ANA LUCIC: Could you tell us something about the circumstances that inspired the novel Koula?
MENIS KOUMANDAREAS: I remember the endless comings and goings on that old train very clearly—the train linking the northern Athenian suburbs with the port of Piraeus, long before the new underground, the “metro” as we call it, was built. This commute was part of my daily routine, as I was obliged in those days to attend to many different jobs, none of which had anything to do with writing. More trips were added when I had to visit my older brother, who was hospitalized in a mental institution. So I had plenty of time to study my fellow passengers and imagine stories for them. When I look back on those years I cannot avoid admitting, “Yes, madame, Koula is I!”
AL: How was the novel received at the time of its first publication? What was the reaction to the relationship described in the book between a young man and an older, married woman?
MK: It had an immediate appeal for readers. It was one of those few, happy moments when a book was ready to meet its public and vice versa. It’s not insignificant that women and gay people could see themselves mirrored in that relationship, and be relieved to find their concerns addressed.

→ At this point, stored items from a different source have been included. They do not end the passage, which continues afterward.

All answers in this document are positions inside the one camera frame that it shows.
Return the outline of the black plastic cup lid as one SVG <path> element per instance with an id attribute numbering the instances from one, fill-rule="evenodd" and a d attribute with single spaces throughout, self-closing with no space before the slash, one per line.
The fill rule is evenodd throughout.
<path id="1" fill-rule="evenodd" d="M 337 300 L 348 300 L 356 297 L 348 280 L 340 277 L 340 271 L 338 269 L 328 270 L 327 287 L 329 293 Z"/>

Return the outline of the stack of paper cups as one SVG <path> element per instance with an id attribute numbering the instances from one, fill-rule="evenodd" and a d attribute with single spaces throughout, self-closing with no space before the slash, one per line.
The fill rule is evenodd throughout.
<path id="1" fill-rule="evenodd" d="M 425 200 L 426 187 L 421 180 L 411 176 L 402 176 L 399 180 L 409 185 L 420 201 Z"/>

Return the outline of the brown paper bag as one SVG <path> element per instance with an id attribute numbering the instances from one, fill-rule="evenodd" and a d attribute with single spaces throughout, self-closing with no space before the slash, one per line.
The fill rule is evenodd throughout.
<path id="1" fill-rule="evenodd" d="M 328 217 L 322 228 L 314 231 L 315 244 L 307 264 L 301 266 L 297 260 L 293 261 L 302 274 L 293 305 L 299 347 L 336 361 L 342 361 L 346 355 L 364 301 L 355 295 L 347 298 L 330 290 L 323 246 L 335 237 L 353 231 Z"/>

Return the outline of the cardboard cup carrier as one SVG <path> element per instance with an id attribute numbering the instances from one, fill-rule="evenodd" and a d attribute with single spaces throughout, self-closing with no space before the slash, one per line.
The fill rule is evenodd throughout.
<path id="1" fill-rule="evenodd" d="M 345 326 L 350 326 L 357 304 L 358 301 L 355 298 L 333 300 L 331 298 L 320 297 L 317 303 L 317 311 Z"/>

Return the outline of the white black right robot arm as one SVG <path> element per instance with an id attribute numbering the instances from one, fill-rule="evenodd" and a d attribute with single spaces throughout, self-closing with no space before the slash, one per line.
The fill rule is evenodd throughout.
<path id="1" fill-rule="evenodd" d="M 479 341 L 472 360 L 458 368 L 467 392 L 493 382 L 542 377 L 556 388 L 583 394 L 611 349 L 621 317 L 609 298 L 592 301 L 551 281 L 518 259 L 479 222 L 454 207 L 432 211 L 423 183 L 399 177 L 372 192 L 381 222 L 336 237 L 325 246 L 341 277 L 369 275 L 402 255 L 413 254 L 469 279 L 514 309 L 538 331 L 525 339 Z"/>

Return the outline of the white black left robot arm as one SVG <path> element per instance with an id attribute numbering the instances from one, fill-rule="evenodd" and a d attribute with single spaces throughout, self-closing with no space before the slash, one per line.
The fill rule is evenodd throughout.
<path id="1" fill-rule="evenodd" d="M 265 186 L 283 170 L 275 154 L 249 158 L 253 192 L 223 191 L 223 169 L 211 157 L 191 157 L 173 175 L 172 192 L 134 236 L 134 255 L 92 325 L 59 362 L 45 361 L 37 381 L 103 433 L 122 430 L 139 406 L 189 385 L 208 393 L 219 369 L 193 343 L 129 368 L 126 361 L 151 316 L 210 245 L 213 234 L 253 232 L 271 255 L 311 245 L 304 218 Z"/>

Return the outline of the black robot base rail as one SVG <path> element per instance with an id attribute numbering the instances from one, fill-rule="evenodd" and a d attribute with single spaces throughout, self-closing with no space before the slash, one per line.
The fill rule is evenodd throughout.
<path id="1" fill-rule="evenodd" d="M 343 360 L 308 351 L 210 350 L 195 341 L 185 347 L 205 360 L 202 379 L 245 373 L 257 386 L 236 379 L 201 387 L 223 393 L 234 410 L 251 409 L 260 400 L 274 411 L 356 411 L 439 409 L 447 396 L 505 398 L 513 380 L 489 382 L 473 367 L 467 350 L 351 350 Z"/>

AL: You’ve translated such American writers as Edgar Allan Poe, Herman Melville, Ernest Hemingway, William Faulkner, F. Scott Fitzgerald, and Carson McCullers. Do you see a relationship between these writers? Did you select them yourself, or did your publishers assign them to you?
MK: The only relationship between the authors you name is that all of them are, more or less, really great writers. Also, all of them are somehow “peculiar” writers who fit my sensibility. No one and nothing chose them for me, except my own ardent desire to learn from them, and set their prose in my native language. Translation is a difficult but rewarding school.
AL: Who would you identify as your literary influences?
MK: There are far too many to only quote a few names. I was influenced by Greek as well as by foreign writers. Greek culture stands between West and East like the Colossus of Rhodes, the ancient statue standing with its two legs splayed apart. As Cavafy says, “We are a mixture here: Syrians . . . Greeks, Armenians, Medes.”
AL: Could you identify some of the Greek contemporary fiction writers whose work you admire?
MK: Nowadays, there are many who write well and a few who are really masters. I feel it is not proper for me to name names. Foreign publishers with flair and a fresh outlook can see for themselves and choose, provided they are ready to risk investing in such a small literary market. Good translators can always be found. Kay Cicellis’s translation of Koula is a good example; quite aside from the fact that she is herself a marvelous writer in both languages, Greek and English.
AL: Apart from Koula, what other books of yours would you like to see translated into English, and why?
MK: Glass Factory, Harp’s Gang, and Their Smell Makes Me Want to Cry could all appeal to foreign readers . . . for different reasons, since they are different books, each with its own peculiarities. All of them deal with Athens. I’m a writer deeply in love with my native city, which provides me with a constant stimulus and source of inspiration.
AL: There is a scene in Koula in which Dimitri, the young lover of the protagonist Koula, says, referring to the mechanism of human relationships in the modern age, “People count for nothing, they’re just another item thrown in among stocks and bonds, or motors and turbines—the whole of mankind filed away in their lousy records!” It seems to me that one of the main subjects of this book is that the routine of modern life leaves no place for emotion, and that it’s only through the voluntary or involuntary destruction of this routine that some emotion can slip into our lives, through the cracks left in the wreckage. Do you agree with this, and do you think the situation has worsened since the time Koula was written, or has it improved?
MK: I don’t have to agree with what the characters in my novels say. Nevertheless, the situation to which Dimitri refers was and remains true. Since Koula was written, social conditions in our country (and not only ours) have worsened. Money and fame have become a persistent if not exclusive goal for a great majority, and society has become more cynical than ever before. Literature in this situation becomes even more responsible for producing works that highlight these circumstances and offer an alternative. Literature itself is a wreckage of routine, allowing emotion and thought to slip into our lives. After all, we are not journalists. We are writers and are proud to remain such in spite of the adverse climate that prevails.